Así, de un plumazo, en un video amplificado entre vítores por los robots propagandísticos que manejan los portales y redes digitales, Ramos Allup se abrió el chaleco de paño inglés que porta para mostrarse como el Supermán que construirá el futuro, porque, como lo dijo con su voz de Chucky “vamos a ser gobierno”.
El problema no es que un adulto mayor, quizás más preparado para apaciblemente echar maíz a las palomas que para hacer política, se dedique a tratar de aplastar verbalmente a un joven con sus falacias “ad hominem”. Al fin y al cabo, es una milenaria práctica de los viejos de malas pulgas.
Lo verdaderamente aterrador para el pueblo venezolano es que Ramos Allup pregone a los cuatro vientos: “Yo soy el futuro” y una caterva de enajenados lo celebre y hasta le pongan lentecitos oscuros en los videos que circulan por internet.
Si es Ramos Allup el nuevo tribuno que conducirá junto a una pléyade de políticos capaces los destinos de la nación, entonces preparémonos para su nuevo gabinete de purita savia nueva.

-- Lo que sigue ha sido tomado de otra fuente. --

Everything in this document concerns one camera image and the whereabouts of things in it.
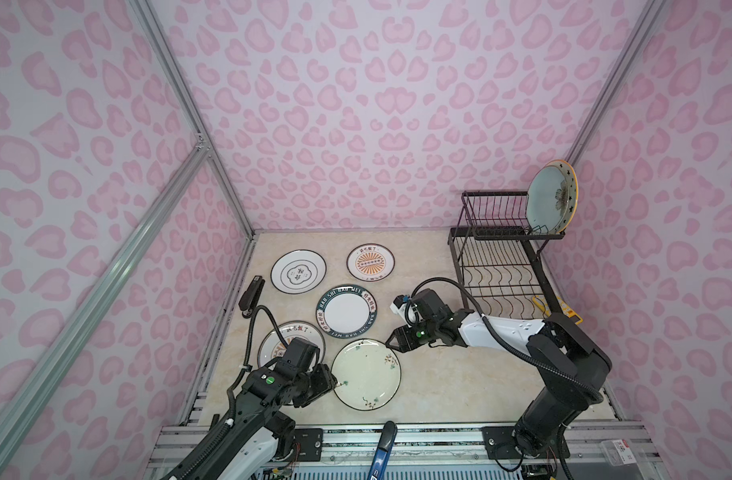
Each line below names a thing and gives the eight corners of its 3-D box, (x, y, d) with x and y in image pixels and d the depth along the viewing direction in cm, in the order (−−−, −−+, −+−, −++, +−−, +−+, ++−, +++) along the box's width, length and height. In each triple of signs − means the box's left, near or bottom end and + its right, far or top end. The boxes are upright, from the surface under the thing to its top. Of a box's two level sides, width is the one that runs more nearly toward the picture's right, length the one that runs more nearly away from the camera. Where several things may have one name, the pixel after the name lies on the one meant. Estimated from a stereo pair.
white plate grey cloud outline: (266, 294, 104) (264, 291, 103) (278, 253, 116) (276, 249, 114) (323, 294, 104) (322, 290, 102) (329, 253, 116) (328, 249, 114)
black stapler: (242, 317, 99) (235, 308, 95) (259, 282, 108) (253, 272, 103) (249, 318, 99) (243, 309, 94) (265, 283, 108) (260, 273, 103)
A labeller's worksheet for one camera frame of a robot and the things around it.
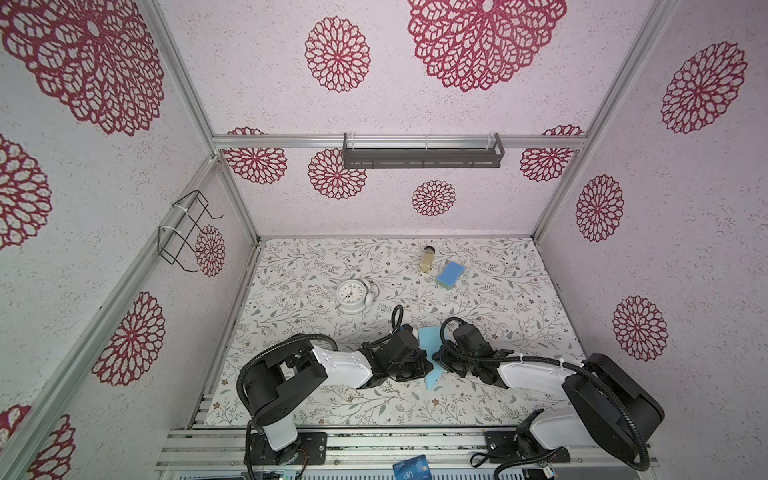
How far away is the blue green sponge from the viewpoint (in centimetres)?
108

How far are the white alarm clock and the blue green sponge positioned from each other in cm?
27

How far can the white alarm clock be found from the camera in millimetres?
992

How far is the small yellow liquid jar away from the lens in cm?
111

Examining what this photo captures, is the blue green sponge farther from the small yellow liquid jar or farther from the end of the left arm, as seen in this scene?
the end of the left arm

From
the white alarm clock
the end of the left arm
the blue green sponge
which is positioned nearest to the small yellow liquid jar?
the blue green sponge

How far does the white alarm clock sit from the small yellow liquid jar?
224mm

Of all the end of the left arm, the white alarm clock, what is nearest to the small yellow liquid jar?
the white alarm clock
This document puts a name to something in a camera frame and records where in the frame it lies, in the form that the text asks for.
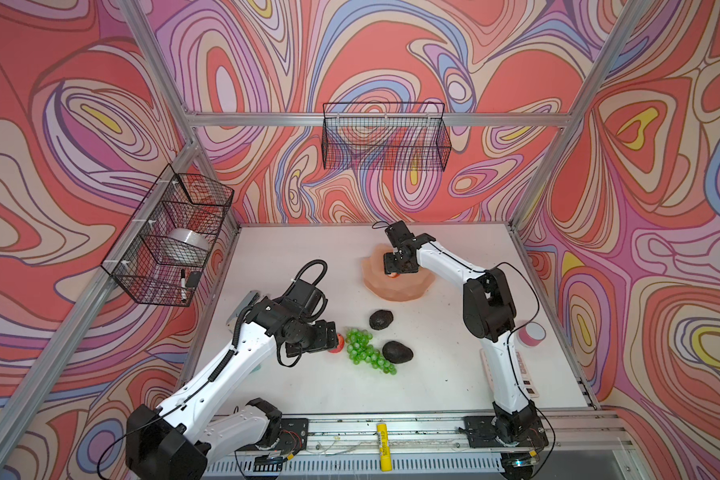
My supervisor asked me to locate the pink calculator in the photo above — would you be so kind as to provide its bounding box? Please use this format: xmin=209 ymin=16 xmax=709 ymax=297
xmin=480 ymin=349 xmax=539 ymax=400

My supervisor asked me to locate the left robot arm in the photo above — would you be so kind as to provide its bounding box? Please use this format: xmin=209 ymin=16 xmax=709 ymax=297
xmin=123 ymin=259 xmax=338 ymax=479

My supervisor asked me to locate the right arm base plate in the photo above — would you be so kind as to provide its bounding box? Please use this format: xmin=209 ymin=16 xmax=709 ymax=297
xmin=461 ymin=416 xmax=549 ymax=450

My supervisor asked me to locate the green fake grape bunch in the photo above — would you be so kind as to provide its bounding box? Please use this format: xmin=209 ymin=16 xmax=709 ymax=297
xmin=344 ymin=328 xmax=397 ymax=375

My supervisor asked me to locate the teal small clock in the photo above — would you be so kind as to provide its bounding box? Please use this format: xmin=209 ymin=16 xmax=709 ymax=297
xmin=227 ymin=290 xmax=261 ymax=329

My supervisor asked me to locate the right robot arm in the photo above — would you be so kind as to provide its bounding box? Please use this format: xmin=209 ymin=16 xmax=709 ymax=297
xmin=383 ymin=221 xmax=552 ymax=450

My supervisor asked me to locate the silver tape roll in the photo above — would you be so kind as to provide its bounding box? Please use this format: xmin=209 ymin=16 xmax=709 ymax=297
xmin=163 ymin=228 xmax=210 ymax=265

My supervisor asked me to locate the back black wire basket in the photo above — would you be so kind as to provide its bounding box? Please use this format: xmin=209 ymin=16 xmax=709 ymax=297
xmin=321 ymin=100 xmax=452 ymax=172

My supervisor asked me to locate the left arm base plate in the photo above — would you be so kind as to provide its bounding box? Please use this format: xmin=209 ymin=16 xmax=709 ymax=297
xmin=237 ymin=417 xmax=309 ymax=455

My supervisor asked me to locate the left black wire basket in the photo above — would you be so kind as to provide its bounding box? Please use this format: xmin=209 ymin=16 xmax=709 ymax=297
xmin=101 ymin=166 xmax=234 ymax=307

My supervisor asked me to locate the black marker in basket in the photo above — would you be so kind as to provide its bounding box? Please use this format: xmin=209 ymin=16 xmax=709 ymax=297
xmin=179 ymin=269 xmax=188 ymax=304

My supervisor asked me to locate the large dark fake avocado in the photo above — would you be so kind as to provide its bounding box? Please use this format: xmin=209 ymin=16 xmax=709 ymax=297
xmin=382 ymin=341 xmax=414 ymax=365

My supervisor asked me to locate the yellow marker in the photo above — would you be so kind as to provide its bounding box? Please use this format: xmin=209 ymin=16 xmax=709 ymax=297
xmin=376 ymin=423 xmax=393 ymax=472

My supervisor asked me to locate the small dark fake avocado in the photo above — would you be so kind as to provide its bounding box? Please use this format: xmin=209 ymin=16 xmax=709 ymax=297
xmin=368 ymin=310 xmax=394 ymax=331

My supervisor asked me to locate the pink faceted fruit bowl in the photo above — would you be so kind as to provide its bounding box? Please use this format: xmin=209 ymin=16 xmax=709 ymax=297
xmin=361 ymin=244 xmax=435 ymax=302

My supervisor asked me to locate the black wire basket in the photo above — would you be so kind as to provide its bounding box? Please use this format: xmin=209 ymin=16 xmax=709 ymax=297
xmin=101 ymin=166 xmax=234 ymax=307
xmin=321 ymin=100 xmax=452 ymax=172

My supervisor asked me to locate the pink tape roll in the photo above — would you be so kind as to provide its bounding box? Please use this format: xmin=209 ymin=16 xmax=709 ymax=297
xmin=516 ymin=322 xmax=547 ymax=348

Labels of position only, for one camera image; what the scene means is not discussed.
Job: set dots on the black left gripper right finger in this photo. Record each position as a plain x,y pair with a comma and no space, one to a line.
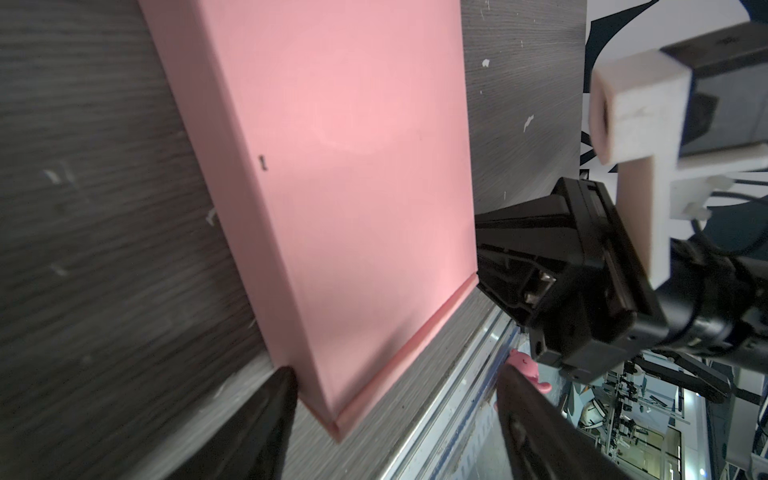
539,442

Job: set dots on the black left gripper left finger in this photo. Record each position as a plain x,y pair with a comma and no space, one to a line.
254,442

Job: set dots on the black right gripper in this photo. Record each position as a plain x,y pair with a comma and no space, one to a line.
579,286

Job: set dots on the pink cardboard box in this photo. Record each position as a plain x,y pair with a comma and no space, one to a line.
333,138

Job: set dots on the small pink toy figure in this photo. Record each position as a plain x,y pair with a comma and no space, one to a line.
524,363

Espere, por ejemplo, al desnudista y desvencijado Diego Arria Salicetti (como le gusta que lo llamen), al mando del Ministerio de Relaciones Exteriores donde reeditará las 11.000 marramucias que cometió con su carnal Carlos Andrés Pérez.
Al frente de Ministerio de la Defensa es probable que ponga al “general Guaya”, Ángel Vivas Perdomo, para que le arrée buen plan de machete y plomo parejo a las masas descontentas.

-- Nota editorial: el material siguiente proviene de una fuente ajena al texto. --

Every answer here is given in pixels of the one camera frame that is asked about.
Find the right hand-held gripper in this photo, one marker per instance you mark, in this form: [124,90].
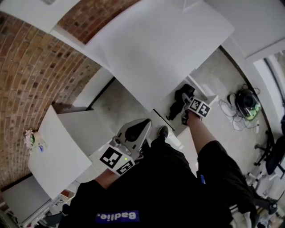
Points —
[199,107]

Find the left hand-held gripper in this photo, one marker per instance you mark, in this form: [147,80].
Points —
[131,138]

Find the black garment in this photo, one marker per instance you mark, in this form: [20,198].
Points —
[179,101]

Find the person's left forearm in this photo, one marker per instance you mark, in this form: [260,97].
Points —
[108,178]

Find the person's right forearm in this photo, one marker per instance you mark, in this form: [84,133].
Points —
[200,131]

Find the person's black shoe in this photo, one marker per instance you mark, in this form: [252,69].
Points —
[163,131]

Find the person's black trousers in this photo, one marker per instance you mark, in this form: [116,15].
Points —
[164,151]

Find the black and green bag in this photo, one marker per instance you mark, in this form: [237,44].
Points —
[248,102]

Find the person's black shirt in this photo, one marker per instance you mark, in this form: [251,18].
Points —
[160,191]

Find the white side table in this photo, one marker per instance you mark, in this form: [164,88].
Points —
[58,155]

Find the black framed window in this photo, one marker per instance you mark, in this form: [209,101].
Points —
[276,71]

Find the black office chair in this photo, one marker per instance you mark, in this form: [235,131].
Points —
[271,153]

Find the flower pot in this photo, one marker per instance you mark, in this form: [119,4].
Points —
[33,139]

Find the white low cabinet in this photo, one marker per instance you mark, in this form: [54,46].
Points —
[22,200]

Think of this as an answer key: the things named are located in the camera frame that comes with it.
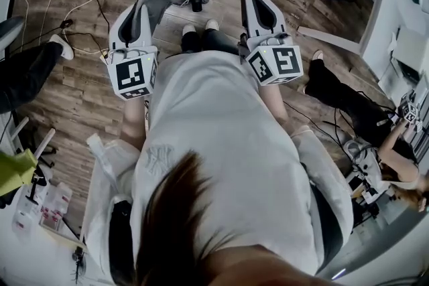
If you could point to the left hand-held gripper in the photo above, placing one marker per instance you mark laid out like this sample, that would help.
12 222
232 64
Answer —
131 75

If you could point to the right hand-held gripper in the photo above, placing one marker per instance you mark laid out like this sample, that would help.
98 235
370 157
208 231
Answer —
278 63

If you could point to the person's right forearm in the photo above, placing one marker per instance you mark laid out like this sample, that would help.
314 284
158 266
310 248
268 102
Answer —
275 104

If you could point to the person's left forearm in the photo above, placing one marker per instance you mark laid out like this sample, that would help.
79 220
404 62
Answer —
134 120

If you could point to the person's right leg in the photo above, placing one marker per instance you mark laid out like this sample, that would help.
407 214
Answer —
218 41

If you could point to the person's leg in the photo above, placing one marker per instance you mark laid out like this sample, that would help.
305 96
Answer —
190 41
218 41

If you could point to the person's right white shoe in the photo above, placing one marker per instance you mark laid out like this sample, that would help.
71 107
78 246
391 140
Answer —
212 24

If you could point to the person's white shoe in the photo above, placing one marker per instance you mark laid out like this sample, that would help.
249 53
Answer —
189 29
212 24

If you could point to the person's left white shoe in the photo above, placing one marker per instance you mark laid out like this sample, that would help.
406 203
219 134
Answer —
189 29

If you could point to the person's left leg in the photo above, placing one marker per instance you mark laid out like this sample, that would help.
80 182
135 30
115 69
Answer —
190 41

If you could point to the white plank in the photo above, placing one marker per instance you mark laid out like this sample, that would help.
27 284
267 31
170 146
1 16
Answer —
328 38

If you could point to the person's white shirt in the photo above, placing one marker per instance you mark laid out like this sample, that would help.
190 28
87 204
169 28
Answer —
218 144

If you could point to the white desk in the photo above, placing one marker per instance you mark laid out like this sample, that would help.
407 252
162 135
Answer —
395 3

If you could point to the white box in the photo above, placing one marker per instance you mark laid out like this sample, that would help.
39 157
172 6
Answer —
409 47

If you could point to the green cloth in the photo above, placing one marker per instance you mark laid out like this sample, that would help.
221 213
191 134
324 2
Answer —
16 169

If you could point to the clear box with red labels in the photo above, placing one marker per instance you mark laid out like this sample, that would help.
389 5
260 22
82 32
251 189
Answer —
55 206

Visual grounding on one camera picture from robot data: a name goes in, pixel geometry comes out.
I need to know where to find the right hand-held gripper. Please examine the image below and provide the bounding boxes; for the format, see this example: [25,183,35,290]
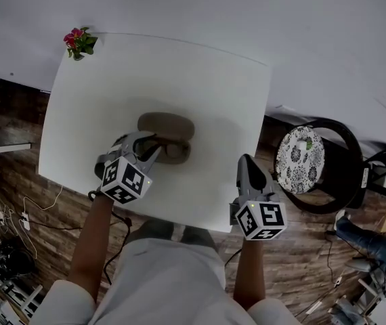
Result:
[228,153,288,242]

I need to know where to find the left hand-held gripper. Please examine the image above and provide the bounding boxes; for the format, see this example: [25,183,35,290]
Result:
[93,130,163,205]

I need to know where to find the eyeglasses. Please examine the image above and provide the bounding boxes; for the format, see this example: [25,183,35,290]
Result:
[137,137,190,160]

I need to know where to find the brown glasses case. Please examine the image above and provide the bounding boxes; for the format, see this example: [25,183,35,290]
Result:
[136,111,196,165]

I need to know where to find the person's right forearm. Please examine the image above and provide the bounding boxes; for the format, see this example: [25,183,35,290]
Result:
[232,238,267,311]

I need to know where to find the person's left forearm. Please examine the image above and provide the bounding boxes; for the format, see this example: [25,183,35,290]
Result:
[67,194,114,301]

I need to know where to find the floral round cushion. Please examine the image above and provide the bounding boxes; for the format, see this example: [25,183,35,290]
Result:
[275,125,326,195]

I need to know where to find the white square table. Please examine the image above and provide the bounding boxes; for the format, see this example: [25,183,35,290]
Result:
[38,32,274,234]

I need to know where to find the person's right trouser leg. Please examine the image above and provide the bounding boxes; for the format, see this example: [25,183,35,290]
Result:
[179,225,219,254]

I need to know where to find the person's trouser leg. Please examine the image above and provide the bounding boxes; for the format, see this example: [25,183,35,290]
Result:
[179,225,219,254]
[129,219,175,247]

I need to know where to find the person's left trouser leg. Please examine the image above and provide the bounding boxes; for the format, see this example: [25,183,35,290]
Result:
[129,219,175,247]

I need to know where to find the dark round wicker chair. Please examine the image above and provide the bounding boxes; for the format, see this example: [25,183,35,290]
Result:
[273,116,365,216]

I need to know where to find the small red flower plant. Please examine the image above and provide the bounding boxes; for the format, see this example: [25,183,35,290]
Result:
[62,26,100,62]

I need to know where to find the person's white shirt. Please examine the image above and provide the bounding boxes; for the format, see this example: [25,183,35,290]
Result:
[28,236,303,325]

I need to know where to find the white metal rack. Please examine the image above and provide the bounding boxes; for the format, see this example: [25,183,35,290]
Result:
[0,238,44,322]

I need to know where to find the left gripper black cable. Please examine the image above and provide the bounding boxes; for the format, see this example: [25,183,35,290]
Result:
[87,189,133,284]

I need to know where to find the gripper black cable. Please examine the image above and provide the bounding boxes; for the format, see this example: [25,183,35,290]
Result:
[224,247,243,267]
[87,189,133,284]

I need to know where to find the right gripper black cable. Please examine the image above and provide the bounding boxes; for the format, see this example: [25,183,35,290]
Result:
[224,247,243,267]

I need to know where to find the thick white floor cable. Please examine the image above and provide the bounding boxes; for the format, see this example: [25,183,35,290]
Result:
[22,184,64,213]

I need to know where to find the dark desk with white frame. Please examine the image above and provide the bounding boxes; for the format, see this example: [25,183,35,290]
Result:
[0,74,32,157]

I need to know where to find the thin white tangled cable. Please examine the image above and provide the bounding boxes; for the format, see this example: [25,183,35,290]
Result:
[0,198,39,261]

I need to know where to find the black cable heap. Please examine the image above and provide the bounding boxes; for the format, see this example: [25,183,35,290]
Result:
[0,243,37,281]

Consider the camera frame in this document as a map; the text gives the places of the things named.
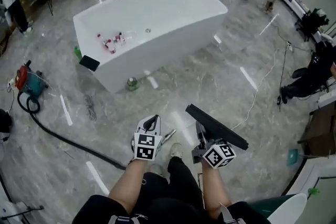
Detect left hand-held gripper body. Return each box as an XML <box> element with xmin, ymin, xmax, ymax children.
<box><xmin>131</xmin><ymin>125</ymin><xmax>164</xmax><ymax>161</ymax></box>

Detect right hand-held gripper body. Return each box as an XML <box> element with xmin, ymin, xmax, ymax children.
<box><xmin>192</xmin><ymin>138</ymin><xmax>236</xmax><ymax>170</ymax></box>

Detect silver vacuum cleaner wand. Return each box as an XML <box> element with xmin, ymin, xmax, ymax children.
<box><xmin>160</xmin><ymin>129</ymin><xmax>176</xmax><ymax>145</ymax></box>

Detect black floor nozzle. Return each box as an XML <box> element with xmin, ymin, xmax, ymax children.
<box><xmin>185</xmin><ymin>103</ymin><xmax>249</xmax><ymax>151</ymax></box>

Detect person's left forearm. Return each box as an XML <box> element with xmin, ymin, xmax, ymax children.
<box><xmin>108</xmin><ymin>158</ymin><xmax>148</xmax><ymax>215</ymax></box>

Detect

En Finanzas, para que se arme una rumba de la buena entre las oligarquías chupadólares, seguro traerán al “joven” de Carmelo Lauría Lesseur, famoso ministro de la IV República que, ¡oh casualidad! era al mismo tiempo director principal de las más grandes empresas privadas del país.

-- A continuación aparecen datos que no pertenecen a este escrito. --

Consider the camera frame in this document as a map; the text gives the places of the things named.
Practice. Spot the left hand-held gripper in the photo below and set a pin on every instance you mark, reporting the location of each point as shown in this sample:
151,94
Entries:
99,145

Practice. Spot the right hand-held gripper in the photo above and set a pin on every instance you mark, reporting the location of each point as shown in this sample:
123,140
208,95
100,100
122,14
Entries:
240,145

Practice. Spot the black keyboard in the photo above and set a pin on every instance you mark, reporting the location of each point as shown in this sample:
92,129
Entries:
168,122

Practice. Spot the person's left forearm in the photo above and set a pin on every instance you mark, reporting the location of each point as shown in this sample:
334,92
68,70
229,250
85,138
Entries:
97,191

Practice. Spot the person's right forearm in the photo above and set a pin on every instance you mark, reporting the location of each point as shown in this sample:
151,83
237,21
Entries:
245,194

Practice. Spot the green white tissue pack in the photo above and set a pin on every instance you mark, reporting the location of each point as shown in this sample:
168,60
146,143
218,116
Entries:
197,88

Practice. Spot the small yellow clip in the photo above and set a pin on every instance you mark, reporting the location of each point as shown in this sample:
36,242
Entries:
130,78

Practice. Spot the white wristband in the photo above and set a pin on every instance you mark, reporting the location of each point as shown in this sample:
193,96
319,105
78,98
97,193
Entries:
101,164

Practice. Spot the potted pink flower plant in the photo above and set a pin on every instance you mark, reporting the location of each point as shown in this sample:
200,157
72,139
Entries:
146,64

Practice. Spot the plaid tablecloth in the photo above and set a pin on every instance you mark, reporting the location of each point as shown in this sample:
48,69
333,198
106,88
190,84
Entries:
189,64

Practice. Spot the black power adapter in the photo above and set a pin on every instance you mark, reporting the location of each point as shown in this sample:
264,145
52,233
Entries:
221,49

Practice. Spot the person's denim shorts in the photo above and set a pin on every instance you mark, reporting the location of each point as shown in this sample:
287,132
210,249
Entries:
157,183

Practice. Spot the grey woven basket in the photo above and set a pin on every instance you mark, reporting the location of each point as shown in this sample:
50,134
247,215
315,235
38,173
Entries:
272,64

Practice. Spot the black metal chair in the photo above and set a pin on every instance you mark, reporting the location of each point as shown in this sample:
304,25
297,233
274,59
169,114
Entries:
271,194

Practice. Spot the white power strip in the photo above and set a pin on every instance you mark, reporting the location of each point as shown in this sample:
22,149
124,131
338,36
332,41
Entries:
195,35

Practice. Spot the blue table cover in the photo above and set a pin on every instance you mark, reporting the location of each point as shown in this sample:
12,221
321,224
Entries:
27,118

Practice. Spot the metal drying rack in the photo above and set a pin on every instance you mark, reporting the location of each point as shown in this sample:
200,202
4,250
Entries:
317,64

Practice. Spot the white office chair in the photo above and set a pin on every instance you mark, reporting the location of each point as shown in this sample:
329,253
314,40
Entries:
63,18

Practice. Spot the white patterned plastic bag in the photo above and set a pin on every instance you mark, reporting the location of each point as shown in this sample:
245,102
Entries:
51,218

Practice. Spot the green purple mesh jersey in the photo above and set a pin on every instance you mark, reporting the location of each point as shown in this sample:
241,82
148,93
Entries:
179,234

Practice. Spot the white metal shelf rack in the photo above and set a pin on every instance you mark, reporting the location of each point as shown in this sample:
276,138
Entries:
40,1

Como Cardenal es seguro que se nombre, con o sin concordato, a ese ángel de Dios llamado el Padre Palmar, cuyos servicios a la humanidad, a la paz y a la mansedumbre son reconocidos por todos.
A cargo del Ministerio de Educación pondrán a un personaje de indiscutibles méritos morales, filosóficos y pedagógicos: ni más ni menos que a Manuel Rosales, el Filósofo del Zulia, quien con sus luces conducirá a nuestra atolondrada juventud por los caminos de la virtud y la sabiduría.
En el Ministerio de información y Comunicación, saldrá de su cueva Leopoldo Castillo, conocido con razón como “el matacuras” por sus peripecias delictuales en El Salvador, quien empleará sus mejores artes junto a otro inefable y manso corderito: Alberto Federico Ravell.
En pocas palabras, el gabinete jurásico de Ramos Allup, el que construirá el futuro de Venezuela, será la resurrección colectiva de todos los zombies inscritos en la lista de corruptos jamás publicada de Luis Piñerúa Ordaz. Todos vendrán a “arreglar” los lustros bolivarianos y chavistas para que nunca más haya desarrollo humano, soberanía ni independencia en nuestra patria.
¿Iremos a arar el porvenir con viejos bueyes como Ramos Allup? Esto sí que es una paradoja para salir corriendo.